For more information, contact Mylan Pharmaceuticals Inc. at 1-877-446-3679 (1-877-4-INFO-RX).

What are the ingredients in Xulane?

Active ingredient: norelgestromin and ethinyl estradiol

Inactive ingredient: polyethylene, polyester, polyisobutene adhesive, crospovidone, mineral oil, non-woven polyester fabric, oleyl alcohol, dipropylene glycol, and a polyester film with a fluoropolymer coating.

Do hormonal birth control methods cause cancer?

Hormonal birth control methods do not seem to cause breast cancer. However, if you have breast cancer now, or have had it in the past, do not use hormonal birth control methods because some breast cancers are sensitive to hormones.

Women who use hormonal birth control methods may have a slightly higher chance of getting cervical cancer. However, this may be due to other reasons such as having more sexual partners.

What should I know about my period when using Xulane?
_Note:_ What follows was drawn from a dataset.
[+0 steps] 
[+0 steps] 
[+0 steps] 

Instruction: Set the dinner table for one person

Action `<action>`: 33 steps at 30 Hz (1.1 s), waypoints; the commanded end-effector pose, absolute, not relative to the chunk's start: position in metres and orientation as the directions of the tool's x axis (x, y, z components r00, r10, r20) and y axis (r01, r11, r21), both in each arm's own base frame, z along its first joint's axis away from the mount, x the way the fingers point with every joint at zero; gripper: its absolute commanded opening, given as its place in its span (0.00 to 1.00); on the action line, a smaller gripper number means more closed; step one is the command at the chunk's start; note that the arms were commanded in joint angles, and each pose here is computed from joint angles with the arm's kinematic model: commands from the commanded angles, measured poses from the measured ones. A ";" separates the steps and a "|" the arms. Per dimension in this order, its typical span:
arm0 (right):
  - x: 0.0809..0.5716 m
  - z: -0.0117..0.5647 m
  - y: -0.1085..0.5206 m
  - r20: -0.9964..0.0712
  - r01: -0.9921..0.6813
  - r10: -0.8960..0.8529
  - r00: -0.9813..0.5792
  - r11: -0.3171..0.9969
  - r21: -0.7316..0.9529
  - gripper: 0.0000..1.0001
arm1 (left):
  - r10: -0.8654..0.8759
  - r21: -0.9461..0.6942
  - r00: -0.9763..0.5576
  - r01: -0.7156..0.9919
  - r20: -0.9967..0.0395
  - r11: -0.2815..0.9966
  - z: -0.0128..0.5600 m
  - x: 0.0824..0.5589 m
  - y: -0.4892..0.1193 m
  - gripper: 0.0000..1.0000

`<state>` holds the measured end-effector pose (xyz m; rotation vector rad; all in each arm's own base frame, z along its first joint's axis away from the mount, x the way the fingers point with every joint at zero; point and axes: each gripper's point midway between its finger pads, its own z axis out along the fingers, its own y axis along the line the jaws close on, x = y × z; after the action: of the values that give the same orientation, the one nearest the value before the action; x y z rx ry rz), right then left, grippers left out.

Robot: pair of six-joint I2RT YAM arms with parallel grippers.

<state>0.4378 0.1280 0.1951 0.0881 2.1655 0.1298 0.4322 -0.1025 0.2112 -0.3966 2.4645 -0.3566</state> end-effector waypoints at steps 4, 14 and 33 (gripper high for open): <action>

When you use Xulane you may have bleeding and spotting between periods, called unplanned bleeding. Unplanned bleeding may vary from slight staining between menstrual periods to breakthrough bleeding which is a flow much like a regular period. Unplanned bleeding occurs most often during the first few months of Xulane use, but may also occur after you have been using the patch for some time. Such bleeding may be temporary and usually does not indicate any serious problems. It is important to continue using the patch on schedule. If the unplanned bleeding or spotting is heavy or lasts for more than a few days, you should discuss this with your healthcare provider.

What if I miss my scheduled period when using Xulane?

Some women miss periods on hormonal birth control, even when they are not pregnant. However, if you go 2 or more months in a row without a period, or you miss your period after a month where you did not use all of your patches correctly, or you have symptoms associated with pregnancy, such as morning sickness or unusual breast tenderness, call your healthcare provider because you may be pregnant. Stop taking Xulane if you are pregnant.

What if I want to become pregnant?

You may stop using Xulane whenever you wish. Consider a visit with your healthcare provider for a pre-pregnancy checkup before you stop using the patch.